Tuesday, February 22, 2011

History of Osteoporosis

There is evidence that osteoporosis has affected people for thousands of years. Scientists have found mummies in Egypt with curved spines, mostly likely due to this disease.

Numerous studies have documented the presence of osteoporosis in ancient human remains.

However people did not know very much about what caused the condition, or how to prevent it or treat it.

In ancient times, it appears that women had lower bone mineral density and greater risk of osteoporosis than men, even though both men and women would have been physically active because of their nomadic or agrarian lifestyles.

The main bone disease of the 19th century in Europe and the USA was rickets.
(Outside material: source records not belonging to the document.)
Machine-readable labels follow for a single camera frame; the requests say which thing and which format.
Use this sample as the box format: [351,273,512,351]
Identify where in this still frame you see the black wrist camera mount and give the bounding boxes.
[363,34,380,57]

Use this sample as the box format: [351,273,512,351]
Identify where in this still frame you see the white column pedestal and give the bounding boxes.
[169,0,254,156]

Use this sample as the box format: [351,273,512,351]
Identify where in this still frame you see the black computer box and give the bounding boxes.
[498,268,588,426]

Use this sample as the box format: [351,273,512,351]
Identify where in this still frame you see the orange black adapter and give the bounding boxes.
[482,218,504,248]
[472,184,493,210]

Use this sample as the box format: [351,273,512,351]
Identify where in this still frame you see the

Osteoporosis was unknown or unidentified, although hip fractures were recognized as a complication of aging by 1849.

In England during the 1770s, a surgeon named John Hunter studied how bones grow and developed. He did using animals.

Jean Georges Lobstein, a French physician, is credited for naming osteoporosis in 1830s. The term ‘osteoporosis’ representing ‘bone atrophy’ is quoted in the Oxford English Dictionary as originating in 1871.
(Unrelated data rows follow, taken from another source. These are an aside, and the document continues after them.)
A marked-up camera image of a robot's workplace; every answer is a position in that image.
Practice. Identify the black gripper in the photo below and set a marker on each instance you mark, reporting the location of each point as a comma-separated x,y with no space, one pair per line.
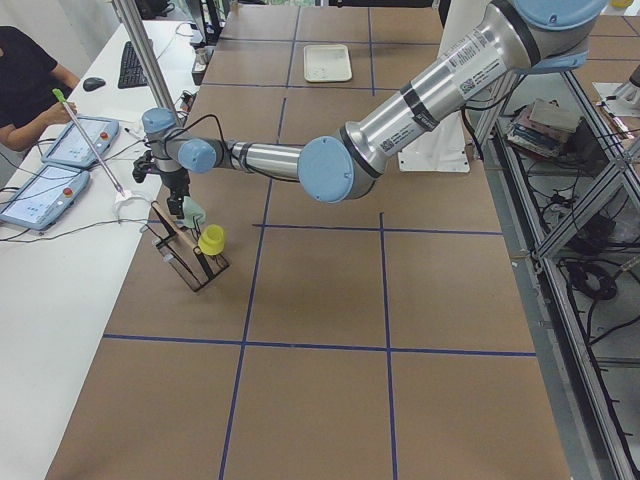
177,184

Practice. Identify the light green plastic cup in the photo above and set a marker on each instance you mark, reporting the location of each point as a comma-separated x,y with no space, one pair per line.
196,217

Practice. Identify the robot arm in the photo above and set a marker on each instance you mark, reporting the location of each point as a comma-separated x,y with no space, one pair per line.
513,36

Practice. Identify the yellow plastic cup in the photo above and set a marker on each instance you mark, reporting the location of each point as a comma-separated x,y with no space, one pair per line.
212,240

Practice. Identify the cream bear print tray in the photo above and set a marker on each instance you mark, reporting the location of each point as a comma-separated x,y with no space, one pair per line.
326,63

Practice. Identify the upper teach pendant tablet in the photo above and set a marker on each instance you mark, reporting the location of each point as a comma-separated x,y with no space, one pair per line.
71,149

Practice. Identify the teach pendant tablet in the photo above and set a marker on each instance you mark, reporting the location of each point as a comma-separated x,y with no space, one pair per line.
71,149
44,198

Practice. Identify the lower teach pendant tablet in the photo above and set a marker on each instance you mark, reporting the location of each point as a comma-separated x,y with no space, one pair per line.
44,198

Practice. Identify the black keyboard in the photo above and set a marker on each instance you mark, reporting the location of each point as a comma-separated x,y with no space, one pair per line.
131,73

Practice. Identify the black computer mouse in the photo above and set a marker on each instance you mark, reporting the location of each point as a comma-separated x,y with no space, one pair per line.
93,83

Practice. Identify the long pink grabber stick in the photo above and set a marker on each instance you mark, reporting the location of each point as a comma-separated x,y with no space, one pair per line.
123,196

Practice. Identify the person in black shirt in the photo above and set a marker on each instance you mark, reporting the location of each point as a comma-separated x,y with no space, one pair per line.
29,75

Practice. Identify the stack of books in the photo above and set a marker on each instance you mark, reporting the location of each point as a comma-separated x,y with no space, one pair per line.
542,128

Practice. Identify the black wire cup rack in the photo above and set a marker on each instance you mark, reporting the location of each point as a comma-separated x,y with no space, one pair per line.
178,248

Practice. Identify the aluminium frame post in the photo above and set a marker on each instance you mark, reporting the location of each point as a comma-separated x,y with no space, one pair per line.
129,16

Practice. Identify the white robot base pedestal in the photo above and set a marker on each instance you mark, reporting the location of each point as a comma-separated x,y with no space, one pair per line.
444,149
The modern history of osteoporosis dates from 1885 when Pommer first clearly demonstrated that rickets and osteomalacia were due to the failure of new bone to calcify rather than to removal of calcium from existing bone, whereas osteoporosis was simply a reduction in the amount of bone.
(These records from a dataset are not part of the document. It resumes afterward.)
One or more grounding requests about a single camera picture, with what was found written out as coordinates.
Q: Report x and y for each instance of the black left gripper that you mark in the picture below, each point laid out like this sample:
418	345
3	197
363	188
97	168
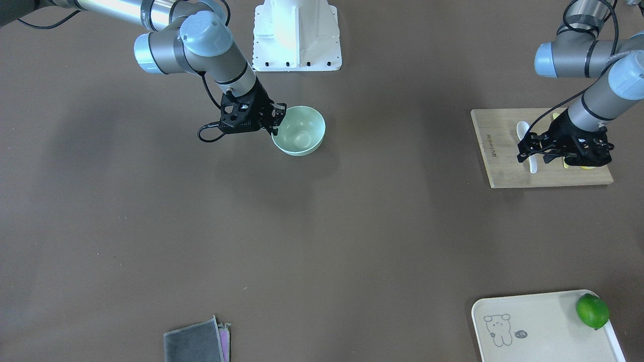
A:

Osteoporosis is a word that’s come into common usage, but the condition is by no means a recent discovery. Meaning ‘porous bones’ in Latin, osteoporosis literally is a thinning of the bones, which makes them fragile and brittle, so that they fracture easily.

In 1930s and 1940s, Fuller Albright from Massachusetts General Hospital realized that women who had gone though menopause were likely to develop frail bones.

Fuller Albright proposed that estrogen deficiency was causative factor in postmenopausal osteoporosis, the first suggestion that gonadal steroids play an essential role in bone metabolism.

He and his colleagues recognized ‘osteoporosis of old age’ and distinguished it from osteoporosis associated with post menopausal sate, as well as from osteoporosis from disuse, osteoporosis from malnutrition and other forms of osteoporosis.

Starting in the 1960s, researchers developed the tools to measure bone mineral density. Screening for osteoporosis became easier and more common.